◆ **Instructions for the task**
Give the data again in full, with every character unchanged.

▬▬▬▬▬▬▬▬▬▬

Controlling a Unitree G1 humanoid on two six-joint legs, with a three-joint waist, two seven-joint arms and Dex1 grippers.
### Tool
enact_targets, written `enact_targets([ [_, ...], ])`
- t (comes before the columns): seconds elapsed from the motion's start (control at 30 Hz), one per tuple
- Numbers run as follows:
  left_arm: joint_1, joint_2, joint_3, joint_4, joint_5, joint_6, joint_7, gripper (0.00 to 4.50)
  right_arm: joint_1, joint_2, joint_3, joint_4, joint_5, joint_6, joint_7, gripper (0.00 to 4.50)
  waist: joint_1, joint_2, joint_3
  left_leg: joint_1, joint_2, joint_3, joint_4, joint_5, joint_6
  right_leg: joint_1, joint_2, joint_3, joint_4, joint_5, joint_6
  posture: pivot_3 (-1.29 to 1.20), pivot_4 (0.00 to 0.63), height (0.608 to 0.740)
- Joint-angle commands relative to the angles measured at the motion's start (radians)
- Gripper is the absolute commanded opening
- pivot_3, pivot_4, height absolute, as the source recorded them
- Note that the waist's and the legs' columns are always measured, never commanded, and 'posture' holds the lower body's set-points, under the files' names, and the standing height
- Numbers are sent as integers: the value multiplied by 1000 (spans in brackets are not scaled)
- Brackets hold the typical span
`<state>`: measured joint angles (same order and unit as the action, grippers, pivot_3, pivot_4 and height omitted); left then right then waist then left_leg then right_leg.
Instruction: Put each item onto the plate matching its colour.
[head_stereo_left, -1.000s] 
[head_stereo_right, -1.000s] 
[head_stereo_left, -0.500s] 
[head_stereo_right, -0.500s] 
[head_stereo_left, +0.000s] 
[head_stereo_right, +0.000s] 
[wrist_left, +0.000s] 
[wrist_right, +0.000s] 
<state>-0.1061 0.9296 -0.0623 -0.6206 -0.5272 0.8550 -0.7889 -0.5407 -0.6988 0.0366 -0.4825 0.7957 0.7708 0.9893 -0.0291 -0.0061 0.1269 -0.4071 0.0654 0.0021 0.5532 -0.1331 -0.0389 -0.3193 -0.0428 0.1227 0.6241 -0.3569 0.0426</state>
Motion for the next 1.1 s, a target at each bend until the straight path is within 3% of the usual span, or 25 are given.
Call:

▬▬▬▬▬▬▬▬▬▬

◆ **Answer space**
Controlling a Unitree G1 humanoid on two six-joint legs, with a three-joint waist, two seven-joint arms and Dex1 grippers.
### Tool
enact_targets, written `enact_targets([ [_, ...], ])`
- t (comes before the columns): seconds elapsed from the motion's start (control at 30 Hz), one per tuple
- Numbers run as follows:
  left_arm: joint_1, joint_2, joint_3, joint_4, joint_5, joint_6, joint_7, gripper (0.00 to 4.50)
  right_arm: joint_1, joint_2, joint_3, joint_4, joint_5, joint_6, joint_7, gripper (0.00 to 4.50)
  waist: joint_1, joint_2, joint_3
  left_leg: joint_1, joint_2, joint_3, joint_4, joint_5, joint_6
  right_leg: joint_1, joint_2, joint_3, joint_4, joint_5, joint_6
  posture: pivot_3 (-1.29 to 1.20), pivot_4 (0.00 to 0.63), height (0.608 to 0.740)
- Joint-angle commands relative to the angles measured at the motion's start (radians)
- Gripper is the absolute commanded opening
- pivot_3, pivot_4, height absolute, as the source recorded them
- Note that the waist's and the legs' columns are always measured, never commanded, and 'posture' holds the lower body's set-points, under the files' names, and the standing height
- Numbers are sent as integers: the value multiplied by 1000 (spans in brackets are not scaled)
- Brackets hold the typical span
`<state>`: measured joint angles (same order and unit as the action, grippers, pivot_3, pivot_4 and height omitted); left then right then waist then left_leg then right_leg.
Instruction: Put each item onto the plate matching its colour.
[head_stereo_left, -1.000s] 
[head_stereo_right, -1.000s] 
[head_stereo_left, -0.500s] 
[head_stereo_right, -0.500s] 
[head_stereo_left, +0.000s] 
[head_stereo_right, +0.000s] 
[wrist_left, +0.000s] 
[wrist_right, +0.000s] 
<state>-0.1061 0.9296 -0.0623 -0.6206 -0.5272 0.8550 -0.7889 -0.5407 -0.6988 0.0366 -0.4825 0.7957 0.7708 0.9893 -0.0291 -0.0061 0.1269 -0.4071 0.0654 0.0021 0.5532 -0.1331 -0.0389 -0.3193 -0.0428 0.1227 0.6241 -0.3569 0.0426</state>
Motion for the next 1.1 s, a target at each bend until the straight path is within 3% of the usual span, or 25 are given.
Call:

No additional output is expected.